• [TASK DESCRIPTION]:
Transcribe the entire listing exactly.

• [RECORDED DATA]:
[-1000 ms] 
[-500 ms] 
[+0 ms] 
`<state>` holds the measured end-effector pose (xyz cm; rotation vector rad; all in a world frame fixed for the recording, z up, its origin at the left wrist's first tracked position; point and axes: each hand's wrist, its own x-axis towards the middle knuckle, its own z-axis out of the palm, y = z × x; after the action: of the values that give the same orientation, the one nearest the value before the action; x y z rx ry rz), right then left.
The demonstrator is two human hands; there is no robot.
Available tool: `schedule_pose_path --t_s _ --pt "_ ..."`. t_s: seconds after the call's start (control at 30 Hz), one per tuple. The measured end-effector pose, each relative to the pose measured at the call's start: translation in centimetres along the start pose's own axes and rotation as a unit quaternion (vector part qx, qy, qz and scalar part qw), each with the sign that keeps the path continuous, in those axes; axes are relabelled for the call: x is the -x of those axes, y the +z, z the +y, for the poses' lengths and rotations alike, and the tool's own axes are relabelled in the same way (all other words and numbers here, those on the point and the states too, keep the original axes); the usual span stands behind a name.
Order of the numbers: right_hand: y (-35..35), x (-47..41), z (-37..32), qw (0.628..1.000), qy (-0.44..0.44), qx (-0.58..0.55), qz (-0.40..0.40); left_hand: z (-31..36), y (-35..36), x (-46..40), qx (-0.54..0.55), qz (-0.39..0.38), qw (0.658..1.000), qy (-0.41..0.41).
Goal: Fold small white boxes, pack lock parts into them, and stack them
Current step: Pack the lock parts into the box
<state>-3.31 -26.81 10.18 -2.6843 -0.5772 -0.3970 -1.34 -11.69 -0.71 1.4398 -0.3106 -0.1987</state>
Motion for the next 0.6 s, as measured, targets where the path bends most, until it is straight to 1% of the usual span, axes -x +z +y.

• [ANSWER BOX]:
[-1000 ms] 
[-500 ms] 
[+0 ms] 
`<state>` holds the measured end-effector pose (xyz cm; rotation vector rad; all in a world frame fixed for the recording, z up, its origin at the left wrist's first tracked position; point and axes: each hand's wrist, its own x-axis towards the middle knuckle, its own z-axis out of the palm, y = z × x; after the action: of the values that give the same orientation, the one nearest the value before the action; x y z rx ry rz), right then left.
The demonstrator is two human hands; there is no robot.
Available tool: `schedule_pose_path --t_s _ --pt "_ ..."`. t_s: seconds after the call's start (control at 30 Hz), one per tuple. The measured end-effector pose, each relative to the pose measured at the call's start: translation in centimetres along the start pose's own axes and rotation as a unit quaternion (vector part qx, qy, qz and scalar part qw), each with the sign that keeps the path continuous, in those axes; axes are relabelled for the call: x is the -x of those axes, y the +z, z the +y, for the poses' lengths and rotations alike, and the tool's own axes are relabelled in the same way (all other words and numbers here, those on the point and the states too, keep the original axes); the usual span stands behind a name.
Order of the numbers: right_hand: y (-35..35), x (-47..41), z (-37..32), qw (0.628..1.000), qy (-0.44..0.44), qx (-0.58..0.55), qz (-0.40..0.40); left_hand: z (-31..36), y (-35..36), x (-46..40), qx (-0.54..0.55), qz (-0.39..0.38), qw (0.658..1.000), qy (-0.41..0.41).
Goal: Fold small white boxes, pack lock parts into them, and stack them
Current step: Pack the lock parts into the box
<state>-3.31 -26.81 10.18 -2.6843 -0.5772 -0.3970 -1.34 -11.69 -0.71 1.4398 -0.3106 -0.1987</state>
Motion for the next 0.6 s, as measured, targets where the path bends most, until it is straight to 1% of the usual span, axes -x +z +y.

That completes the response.